Throughout my entire 10-hour journey on the Titan, I was in a state of focus and calm like nothing I’d ever felt. In fact, despite my excitement and trepidation, I fell asleep on the way down. It takes two and a half hours to descend the two and a half miles to the ocean floor, and the sub is quiet, dark and surprisingly comfortable. I woke from my nap thinking I was home in bed, and then realized I was in a steel tube 13,000 feet beneath the sea.

I quickly became aware that we were in the middle of a crisis: We were lost on the ocean floor. Our compass was spinning erratically. Directions we were getting from the surface crew monitoring the movement of the vessel didn’t correspond to what we were seeing. The Titanic, the biggest ship of its time, was just 500 meters away, but we couldn’t find it in the inky darkness.

Instantly, the five of us onboard — a pilot, three scientists and me, a man with no particular skills or training — became a team. We studied maps, plugged data into the laptop, stared out the porthole for clues to our location. It was calm, it was focused and it worked — it took us three hours, but we found the Titanic.

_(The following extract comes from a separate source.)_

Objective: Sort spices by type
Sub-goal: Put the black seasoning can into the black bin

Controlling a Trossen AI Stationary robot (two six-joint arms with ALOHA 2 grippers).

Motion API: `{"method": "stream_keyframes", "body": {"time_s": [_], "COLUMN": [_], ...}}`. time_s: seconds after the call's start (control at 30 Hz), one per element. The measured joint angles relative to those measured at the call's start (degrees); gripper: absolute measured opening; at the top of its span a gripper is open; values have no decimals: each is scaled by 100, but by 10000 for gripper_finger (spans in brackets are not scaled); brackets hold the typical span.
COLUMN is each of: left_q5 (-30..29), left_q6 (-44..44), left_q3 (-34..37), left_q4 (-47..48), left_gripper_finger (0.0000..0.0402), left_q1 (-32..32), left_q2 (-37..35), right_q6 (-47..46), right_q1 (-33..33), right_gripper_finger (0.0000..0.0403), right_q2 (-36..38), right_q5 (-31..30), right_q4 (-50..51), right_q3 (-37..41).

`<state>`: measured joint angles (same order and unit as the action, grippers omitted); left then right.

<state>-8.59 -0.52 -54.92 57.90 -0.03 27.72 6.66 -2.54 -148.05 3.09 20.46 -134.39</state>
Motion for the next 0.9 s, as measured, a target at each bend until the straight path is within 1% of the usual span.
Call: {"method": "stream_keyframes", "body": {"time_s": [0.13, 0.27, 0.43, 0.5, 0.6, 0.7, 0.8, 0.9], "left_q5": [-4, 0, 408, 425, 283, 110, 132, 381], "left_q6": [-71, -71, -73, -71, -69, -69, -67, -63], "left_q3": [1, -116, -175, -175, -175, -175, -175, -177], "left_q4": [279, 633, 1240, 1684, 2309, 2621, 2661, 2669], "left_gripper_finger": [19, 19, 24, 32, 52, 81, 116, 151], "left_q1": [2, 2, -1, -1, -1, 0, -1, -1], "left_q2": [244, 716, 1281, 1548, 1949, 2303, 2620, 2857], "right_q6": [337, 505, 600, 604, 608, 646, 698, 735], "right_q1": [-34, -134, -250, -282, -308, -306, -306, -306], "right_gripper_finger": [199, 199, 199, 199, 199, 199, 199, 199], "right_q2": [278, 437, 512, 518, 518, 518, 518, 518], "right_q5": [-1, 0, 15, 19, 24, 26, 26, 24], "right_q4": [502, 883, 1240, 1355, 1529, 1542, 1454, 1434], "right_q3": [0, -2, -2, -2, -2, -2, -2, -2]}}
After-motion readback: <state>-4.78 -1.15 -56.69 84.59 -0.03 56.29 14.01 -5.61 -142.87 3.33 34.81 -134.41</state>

I’m certain that that was the mood of the five people onboard the Titan’s last journey. There would have been no panic onboard, no tears or recrimination — just pure focus on the crisis at hand. And if all that failed, I believe there was peace. The sub is a womb-like environment; the dive is a zen experience.

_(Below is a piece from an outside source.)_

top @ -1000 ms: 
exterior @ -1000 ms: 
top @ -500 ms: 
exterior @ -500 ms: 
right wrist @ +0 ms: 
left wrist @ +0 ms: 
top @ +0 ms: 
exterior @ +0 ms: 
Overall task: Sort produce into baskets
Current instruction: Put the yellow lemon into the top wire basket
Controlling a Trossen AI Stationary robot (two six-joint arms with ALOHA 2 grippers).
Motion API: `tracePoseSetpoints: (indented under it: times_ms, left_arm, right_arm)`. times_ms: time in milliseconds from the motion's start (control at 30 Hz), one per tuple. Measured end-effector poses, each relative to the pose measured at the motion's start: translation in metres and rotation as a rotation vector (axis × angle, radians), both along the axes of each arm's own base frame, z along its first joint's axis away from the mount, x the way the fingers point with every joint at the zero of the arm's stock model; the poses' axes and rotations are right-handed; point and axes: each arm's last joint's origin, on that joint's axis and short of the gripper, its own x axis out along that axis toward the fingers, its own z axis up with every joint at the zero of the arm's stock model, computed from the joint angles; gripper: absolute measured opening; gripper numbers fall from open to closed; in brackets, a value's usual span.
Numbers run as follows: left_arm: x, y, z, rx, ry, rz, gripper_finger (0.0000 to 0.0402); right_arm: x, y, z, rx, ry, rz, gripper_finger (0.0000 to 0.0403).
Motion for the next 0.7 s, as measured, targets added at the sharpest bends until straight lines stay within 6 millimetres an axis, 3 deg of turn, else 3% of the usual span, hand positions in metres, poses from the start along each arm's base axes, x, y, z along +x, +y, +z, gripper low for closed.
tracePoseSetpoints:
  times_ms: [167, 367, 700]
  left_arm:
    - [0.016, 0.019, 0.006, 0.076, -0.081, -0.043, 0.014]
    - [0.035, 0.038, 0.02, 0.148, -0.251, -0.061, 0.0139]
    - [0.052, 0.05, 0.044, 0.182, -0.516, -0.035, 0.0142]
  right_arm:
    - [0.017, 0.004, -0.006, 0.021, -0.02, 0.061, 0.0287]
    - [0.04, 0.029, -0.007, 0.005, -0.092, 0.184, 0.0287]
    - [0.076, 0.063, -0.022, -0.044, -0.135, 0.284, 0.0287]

Get Our Free Weekly Newsletter

One thing that has given me comfort this past week is knowing that Rush was onboard the sub. He built the Titan from the ground up. I’m certain he explored every possibility for rescue, never losing his cool, creating a sense of calm among the crew. Despite the way he’s been painted in some news reports, he was methodical and obsessed with safety. His favorite book was “The Checklist Manifesto,” and, yes, it’s all about the art and science of writing checklists. He kept insisting I read it, and I knew I never would in 1,000 lifetimes.

But with this comforting thought, of course, comes sadness — for the passengers, for their families, for the dreams of the Oceangate sub company. If we’ve lost Rush, I’ve lost a friend. I spent two weeks with the guy on different expeditions. And between briefings, training sessions and those endless checklists, we had fun. I got to enjoy his endless supply of great anecdotes, bad jokes and fine Cuban cigars. He was handsome, charming, brilliant, and he lived the life every 8-year-old boy could want: He was a rocket scientist, airline pilot, inventor and submarine captain.

Rush was a great American dreamer, and his dreams were infectious. I was glad to be caught up in them. He had an impossible vision, but he made it happen a dozen times. Finally, his luck ran out, as luck will always do.

I’ve watched the narrative in the media shift from shock, to hope, and when hope fades, to blame. But when someone dies climbing Mount Everest, it’s not always the fault of the ropes or the tools or even the Sherpa who brought them there. Sometimes you just have to blame the mountain.

This article has been updated with a statement from Oceangate.